Problem summary: DataFrame students +-------------+--------+ | Column Name | Type | +-------------+--------+ | student_id | int | | name | object | | age | int | +-------------+--------+ There are some rows having missing values in the name column. Write a solution to remove the rows with missing values. The result format is in the following example.
Start with the most direct exhaustive search. That gives a correctness anchor before optimizing.
Pattern signal: General problem-solving
{"headers":{"students":["student_id","name","age"]},"rows":{"students":[[32,"Piper",5],[217,null,19],[779,"Georgia",20],[849,"Willow",14]]}}Source-backed implementations are provided below for direct study and interview prep.
// Accepted solution for LeetCode #2883: Drop Missing Data
// Auto-generated Java example from py.
class Solution {
public void exampleSolution() {
}
}
// Reference (py):
// # Accepted solution for LeetCode #2883: Drop Missing Data
// import pandas as pd
//
//
// def dropMissingData(students: pd.DataFrame) -> pd.DataFrame:
// return students[students['name'].notnull()]
// Accepted solution for LeetCode #2883: Drop Missing Data
// Auto-generated Go example from py.
func exampleSolution() {
}
// Reference (py):
// # Accepted solution for LeetCode #2883: Drop Missing Data
// import pandas as pd
//
//
// def dropMissingData(students: pd.DataFrame) -> pd.DataFrame:
// return students[students['name'].notnull()]
# Accepted solution for LeetCode #2883: Drop Missing Data
import pandas as pd
def dropMissingData(students: pd.DataFrame) -> pd.DataFrame:
return students[students['name'].notnull()]
// Accepted solution for LeetCode #2883: Drop Missing Data
// Rust example auto-generated from py reference.
// Replace the signature and local types with the exact LeetCode harness for this problem.
impl Solution {
pub fn rust_example() {
// Port the logic from the reference block below.
}
}
// Reference (py):
// # Accepted solution for LeetCode #2883: Drop Missing Data
// import pandas as pd
//
//
// def dropMissingData(students: pd.DataFrame) -> pd.DataFrame:
// return students[students['name'].notnull()]
// Accepted solution for LeetCode #2883: Drop Missing Data
// Auto-generated TypeScript example from py.
function exampleSolution(): void {
}
// Reference (py):
// # Accepted solution for LeetCode #2883: Drop Missing Data
// import pandas as pd
//
//
// def dropMissingData(students: pd.DataFrame) -> pd.DataFrame:
// return students[students['name'].notnull()]
Use this to step through a reusable interview workflow for this problem.
Two nested loops check every pair or subarray.

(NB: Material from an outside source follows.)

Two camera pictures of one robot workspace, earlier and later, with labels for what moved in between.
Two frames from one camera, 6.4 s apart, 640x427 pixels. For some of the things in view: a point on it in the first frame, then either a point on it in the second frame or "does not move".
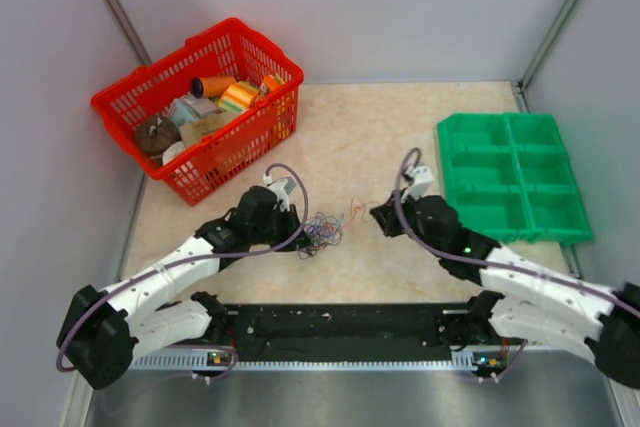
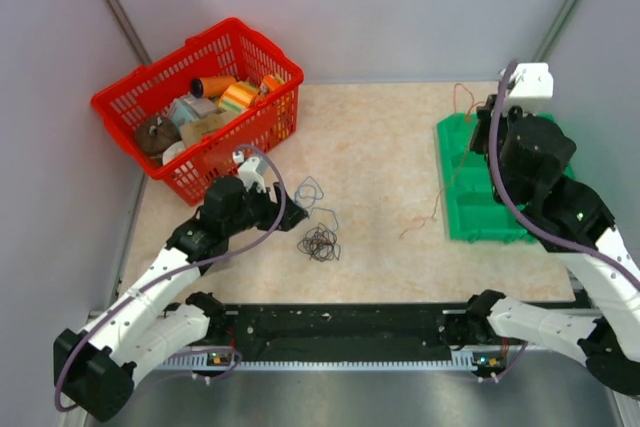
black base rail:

The outer loop fixes a starting point, the inner loop extends or searches. For n elements this gives up to n²/2 operations. No extra space, but the quadratic time is prohibitive for large inputs.
Most array problems have an O(n²) brute force (nested loops) and an O(n) optimal (single pass with clever state tracking). The key is identifying what information to maintain as you scan: a running max, a prefix sum, a hash map of seen values, or two pointers.
Review these before coding to avoid predictable interview regressions.
Wrong move: Loop endpoints miss first/last candidate.
Usually fails on: Fails on minimal arrays and exact-boundary answers.
Fix: Re-derive loops from inclusive/exclusive ranges before coding.